--- Assigned task ---
Give back exactly the lines that run from the beginning of the entries to the line containing "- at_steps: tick", both included, and nothing else.

[Dataset excerpts]
++++++++++
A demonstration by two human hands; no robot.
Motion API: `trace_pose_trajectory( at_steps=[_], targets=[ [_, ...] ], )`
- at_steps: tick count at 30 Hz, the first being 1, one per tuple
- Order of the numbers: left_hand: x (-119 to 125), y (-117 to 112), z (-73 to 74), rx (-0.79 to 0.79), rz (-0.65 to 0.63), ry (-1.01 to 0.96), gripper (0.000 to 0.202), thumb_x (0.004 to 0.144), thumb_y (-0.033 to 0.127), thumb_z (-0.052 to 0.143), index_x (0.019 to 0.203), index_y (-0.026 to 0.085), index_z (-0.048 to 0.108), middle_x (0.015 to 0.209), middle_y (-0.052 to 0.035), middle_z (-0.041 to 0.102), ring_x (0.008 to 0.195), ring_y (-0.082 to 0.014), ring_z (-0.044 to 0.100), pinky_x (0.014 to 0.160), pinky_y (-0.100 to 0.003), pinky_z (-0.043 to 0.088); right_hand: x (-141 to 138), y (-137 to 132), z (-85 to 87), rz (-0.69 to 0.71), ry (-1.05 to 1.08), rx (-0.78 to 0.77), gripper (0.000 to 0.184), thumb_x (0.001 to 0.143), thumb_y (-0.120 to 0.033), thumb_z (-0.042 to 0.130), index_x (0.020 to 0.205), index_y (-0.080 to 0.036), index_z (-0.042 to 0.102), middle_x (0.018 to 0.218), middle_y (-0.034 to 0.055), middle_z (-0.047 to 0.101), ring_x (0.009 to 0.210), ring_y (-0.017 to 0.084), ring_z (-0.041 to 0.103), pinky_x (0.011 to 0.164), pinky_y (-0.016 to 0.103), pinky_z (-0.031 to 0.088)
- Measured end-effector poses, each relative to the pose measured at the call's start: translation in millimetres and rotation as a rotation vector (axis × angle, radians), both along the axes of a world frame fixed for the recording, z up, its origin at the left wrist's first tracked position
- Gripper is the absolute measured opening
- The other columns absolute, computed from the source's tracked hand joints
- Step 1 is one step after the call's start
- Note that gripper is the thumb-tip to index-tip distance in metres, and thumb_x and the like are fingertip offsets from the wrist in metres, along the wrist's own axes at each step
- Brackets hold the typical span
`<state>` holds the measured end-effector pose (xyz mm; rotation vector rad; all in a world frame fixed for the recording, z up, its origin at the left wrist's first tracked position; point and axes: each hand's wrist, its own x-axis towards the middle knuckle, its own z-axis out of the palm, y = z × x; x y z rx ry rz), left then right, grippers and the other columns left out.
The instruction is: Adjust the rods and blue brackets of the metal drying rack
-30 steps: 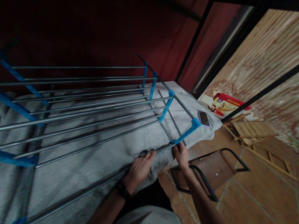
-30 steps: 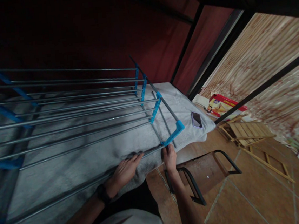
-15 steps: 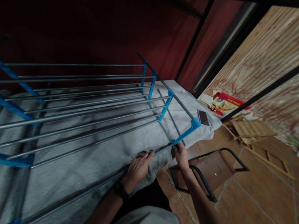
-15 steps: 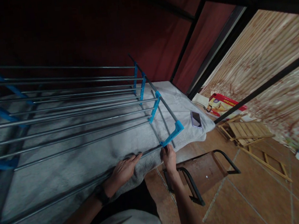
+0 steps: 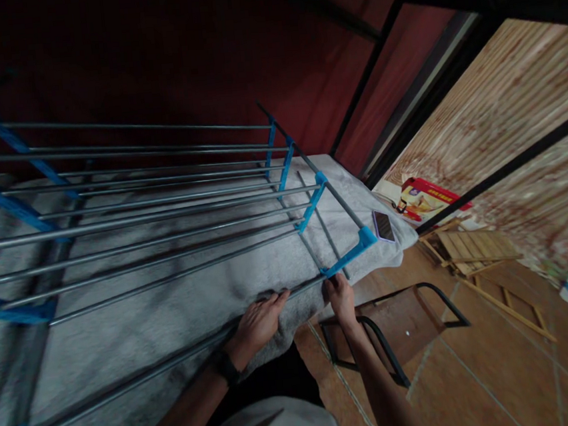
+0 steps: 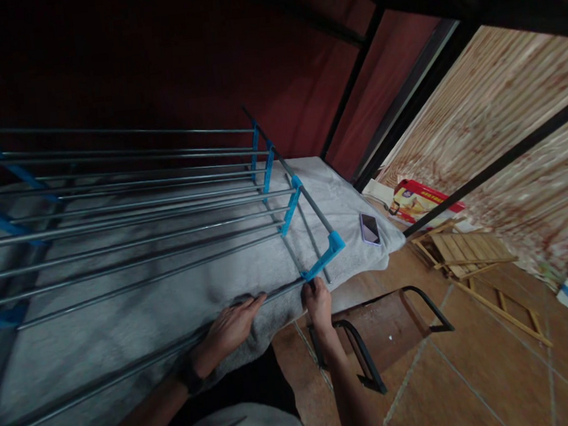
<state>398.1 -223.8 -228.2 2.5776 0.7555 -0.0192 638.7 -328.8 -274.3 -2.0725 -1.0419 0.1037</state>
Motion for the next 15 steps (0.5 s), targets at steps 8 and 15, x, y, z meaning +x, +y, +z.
trace_pose_trajectory(
  at_steps=[8,15],
  targets=[
    [-0.3,1.8,-3.3,-0.029,0.003,-0.009,0.065,0.090,0.000,0.031,0.151,0.021,0.043,0.142,-0.0109,0.059,0.119,-0.0256,0.065,0.098,-0.043,0.052,-2.5,1.4,1.4,-0.026,-0.014,-0.008,0.019,0.089,-0.034,0.048,0.089,-0.020,0.061,0.085,0.0061,0.066,0.078,0.021,0.060,0.074,0.031,0.046],
    [2.8,4.1,-4.0,-0.042,-0.007,-0.050,0.064,0.089,-0.001,0.033,0.148,0.019,0.047,0.136,-0.0129,0.064,0.113,-0.0234,0.067,0.096,-0.039,0.054,-4.7,1.9,3.3,-0.015,-0.031,-0.016,0.019,0.088,-0.033,0.049,0.091,-0.019,0.063,0.086,0.0077,0.068,0.079,0.022,0.062,0.073,0.032,0.047]
  ],
)
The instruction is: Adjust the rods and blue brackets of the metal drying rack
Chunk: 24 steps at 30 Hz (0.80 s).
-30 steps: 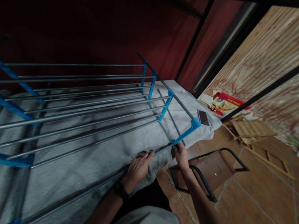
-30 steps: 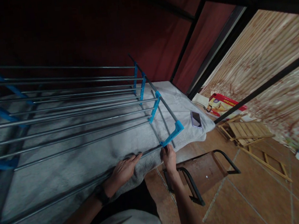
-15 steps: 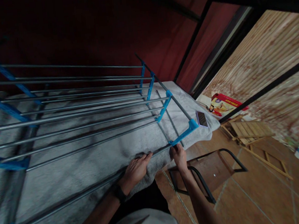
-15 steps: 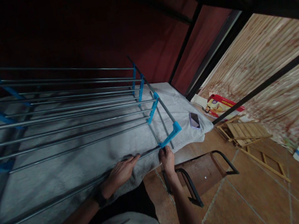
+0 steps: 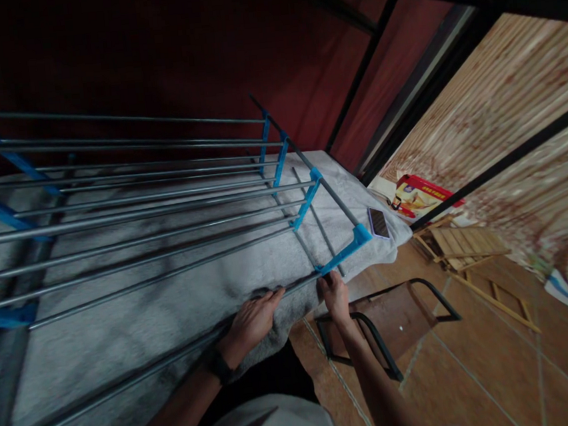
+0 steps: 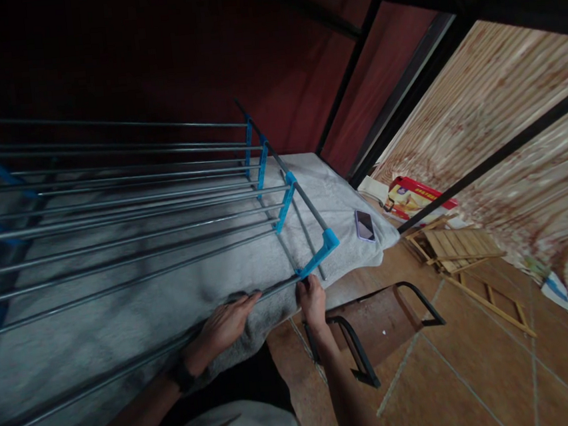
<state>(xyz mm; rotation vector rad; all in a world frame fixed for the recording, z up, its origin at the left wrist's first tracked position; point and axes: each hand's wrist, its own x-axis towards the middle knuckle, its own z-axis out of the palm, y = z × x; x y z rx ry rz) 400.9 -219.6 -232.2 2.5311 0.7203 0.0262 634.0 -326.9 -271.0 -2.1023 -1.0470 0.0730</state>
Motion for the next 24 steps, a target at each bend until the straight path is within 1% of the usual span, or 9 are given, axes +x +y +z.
trace_pose_trajectory(
  at_steps=[3,7,11,14,17,19,20,22,24],
  targets=[
    [1,0,1.5,-0.001,-0.007,0.000,0.065,0.088,-0.002,0.033,0.148,0.018,0.048,0.136,-0.0135,0.064,0.114,-0.0245,0.067,0.096,-0.041,0.054,0,-1,-0.6,0.001,0.002,-0.012,0.019,0.088,-0.033,0.050,0.091,-0.020,0.062,0.086,0.0073,0.067,0.079,0.022,0.061,0.072,0.031,0.046],
    [1,1,2.3,-0.024,-0.010,-0.002,0.062,0.090,0.001,0.032,0.147,0.018,0.049,0.139,-0.0133,0.062,0.120,-0.0250,0.065,0.101,-0.042,0.052,0,-1,-1.5,0.001,0.002,-0.012,0.018,0.088,-0.035,0.050,0.088,-0.020,0.060,0.085,0.0068,0.066,0.079,0.021,0.059,0.073,0.031,0.045],
    [2,4,1.2,-0.049,-0.013,-0.008,0.057,0.093,0.005,0.032,0.146,0.018,0.050,0.138,-0.0123,0.063,0.121,-0.0237,0.064,0.103,-0.040,0.051,-1,-2,-1.2,0.010,-0.006,-0.012,0.018,0.089,-0.034,0.049,0.088,-0.020,0.060,0.083,0.0064,0.065,0.079,0.021,0.059,0.073,0.031,0.045],
    [4,3,2.8,-0.027,-0.023,0.004,0.056,0.093,0.006,0.033,0.145,0.018,0.050,0.137,-0.0113,0.063,0.118,-0.0225,0.065,0.101,-0.037,0.051,-2,-2,-0.4,0.013,0.001,0.006,0.019,0.088,-0.034,0.048,0.090,-0.020,0.061,0.086,0.0067,0.066,0.080,0.021,0.059,0.075,0.032,0.046],
    [1,-2,7.1,0.042,-0.007,0.018,0.056,0.094,0.007,0.034,0.146,0.020,0.048,0.133,-0.0111,0.065,0.116,-0.0231,0.064,0.097,-0.036,0.052,-3,-3,-1.2,0.034,0.019,0.024,0.020,0.088,-0.033,0.047,0.094,-0.020,0.061,0.088,0.0066,0.066,0.080,0.021,0.059,0.077,0.032,0.047],
    [-10,-8,8.4,0.111,0.041,0.000,0.051,0.098,0.016,0.038,0.148,0.021,0.046,0.131,-0.0115,0.064,0.119,-0.0250,0.061,0.097,-0.037,0.050,-4,-4,-3.8,0.036,0.019,0.039,0.023,0.089,-0.033,0.045,0.099,-0.020,0.061,0.092,0.0078,0.066,0.084,0.022,0.060,0.079,0.033,0.047],
    [-20,-11,7.7,0.144,0.075,-0.010,0.049,0.099,0.021,0.040,0.148,0.021,0.045,0.131,-0.0117,0.064,0.122,-0.0260,0.058,0.099,-0.038,0.049,-5,-5,-5.7,0.030,0.014,0.048,0.025,0.089,-0.033,0.044,0.101,-0.019,0.061,0.094,0.0087,0.066,0.086,0.022,0.060,0.081,0.034,0.047],
    [-46,-17,3.4,0.195,0.161,-0.004,0.047,0.100,0.027,0.042,0.147,0.020,0.047,0.132,-0.0124,0.062,0.125,-0.0276,0.056,0.102,-0.040,0.047,-7,-6,-9.8,0.012,0.004,0.063,0.027,0.090,-0.034,0.043,0.104,-0.019,0.060,0.097,0.0101,0.065,0.090,0.023,0.060,0.083,0.036,0.047],
    [-77,-22,-3.6,0.231,0.267,0.039,0.042,0.101,0.029,0.040,0.140,0.018,0.054,0.129,-0.0138,0.064,0.121,-0.0287,0.058,0.102,-0.042,0.047,-8,-8,-13.6,0.008,0.002,0.064,0.028,0.090,-0.035,0.043,0.106,-0.019,0.059,0.098,0.0108,0.065,0.092,0.024,0.059,0.085,0.037,0.047]
  ],
)
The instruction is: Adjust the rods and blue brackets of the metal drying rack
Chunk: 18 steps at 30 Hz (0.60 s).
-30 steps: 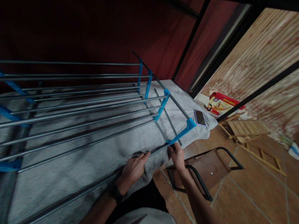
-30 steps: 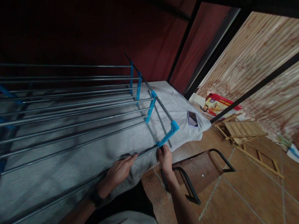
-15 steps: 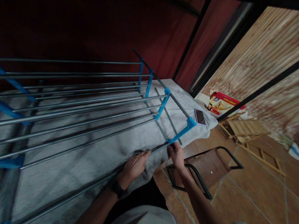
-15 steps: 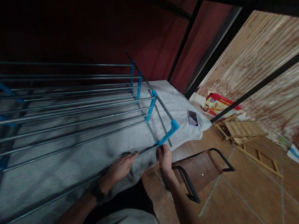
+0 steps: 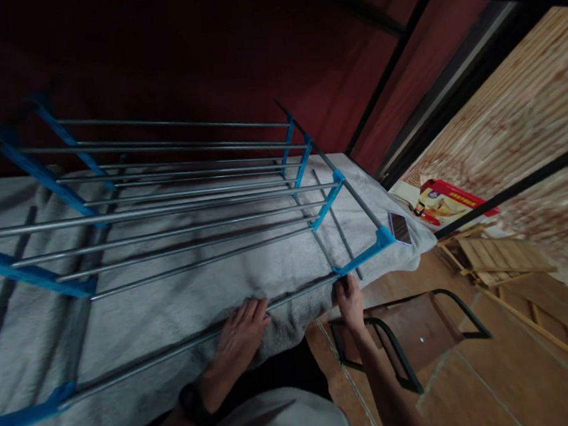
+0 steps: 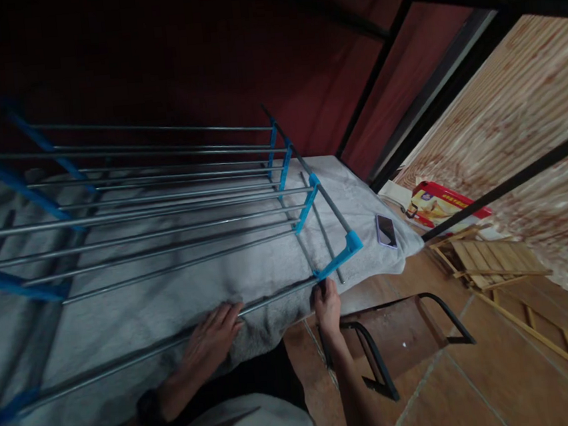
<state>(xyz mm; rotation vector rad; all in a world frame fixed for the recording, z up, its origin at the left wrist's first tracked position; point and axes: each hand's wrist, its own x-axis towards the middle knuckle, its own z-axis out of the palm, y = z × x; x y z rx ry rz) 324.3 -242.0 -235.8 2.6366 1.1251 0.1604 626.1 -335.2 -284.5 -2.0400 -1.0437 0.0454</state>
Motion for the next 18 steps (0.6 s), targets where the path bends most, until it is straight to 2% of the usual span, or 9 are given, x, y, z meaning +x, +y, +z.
trace_pose_trajectory(
  at_steps=[3,6,11,18],
  targets=[
    [-40,-3,-9.6,0.016,0.100,0.075,0.037,0.102,0.029,0.038,0.126,0.019,0.063,0.118,-0.0137,0.068,0.114,-0.0287,0.061,0.103,-0.045,0.046,1,-3,-3.8,0.021,-0.004,-0.015,0.031,0.090,-0.037,0.044,0.110,-0.019,0.058,0.101,0.0117,0.064,0.094,0.026,0.059,0.086,0.038,0.046],
    [-60,-2,-13.4,0.006,0.061,0.117,0.036,0.101,0.019,0.036,0.124,0.022,0.064,0.113,-0.0110,0.069,0.111,-0.0268,0.062,0.102,-0.043,0.046,4,-5,-5.5,0.014,-0.031,-0.031,0.033,0.090,-0.039,0.043,0.111,-0.019,0.058,0.103,0.0133,0.064,0.096,0.027,0.058,0.086,0.039,0.045],
    [-58,2,-9.6,0.034,-0.002,0.117,0.037,0.094,0.007,0.040,0.119,0.020,0.064,0.108,-0.0106,0.068,0.102,-0.0248,0.064,0.093,-0.038,0.049,7,-6,-6.2,0.006,-0.065,-0.064,0.031,0.088,-0.042,0.043,0.103,-0.019,0.058,0.098,0.0132,0.062,0.092,0.028,0.057,0.084,0.040,0.043],
    [-54,-1,-6.2,0.145,-0.017,0.072,0.019,0.094,0.012,0.054,0.108,0.020,0.063,0.098,-0.0047,0.068,0.092,-0.0197,0.065,0.083,-0.032,0.049,11,-8,-2.6,-0.003,-0.041,-0.118,0.036,0.082,-0.047,0.047,0.099,-0.018,0.058,0.093,0.0100,0.061,0.086,0.026,0.055,0.080,0.039,0.042]
  ],
)
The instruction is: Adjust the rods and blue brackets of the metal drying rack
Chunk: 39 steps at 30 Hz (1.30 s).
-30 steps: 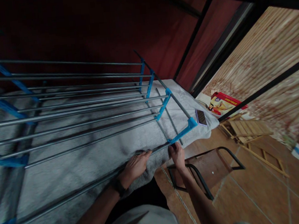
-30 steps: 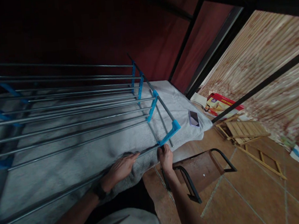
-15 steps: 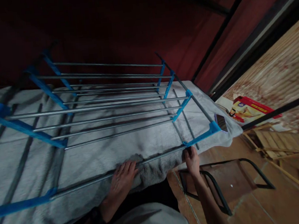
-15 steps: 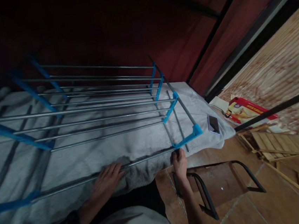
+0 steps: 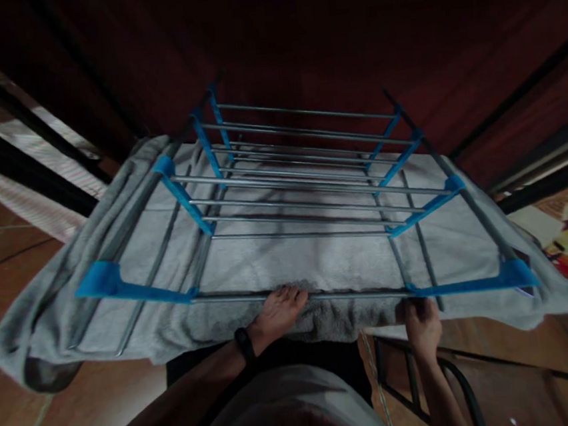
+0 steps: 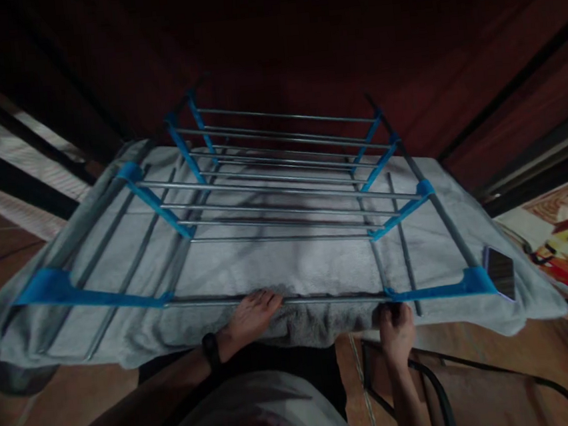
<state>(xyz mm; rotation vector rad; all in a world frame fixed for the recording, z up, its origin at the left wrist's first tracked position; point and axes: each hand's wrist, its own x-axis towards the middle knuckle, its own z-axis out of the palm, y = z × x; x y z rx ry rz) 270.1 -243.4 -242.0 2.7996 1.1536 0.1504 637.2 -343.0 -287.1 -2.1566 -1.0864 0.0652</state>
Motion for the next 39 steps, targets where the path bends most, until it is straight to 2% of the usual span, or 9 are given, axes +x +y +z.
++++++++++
--- Completed exercise ---
A demonstration by two human hands; no robot.
Motion API: `trace_pose_trajectory( at_steps=[_], targets=[ [_, ...] ], )`
- at_steps: tick count at 30 Hz, the first being 1, one per tuple

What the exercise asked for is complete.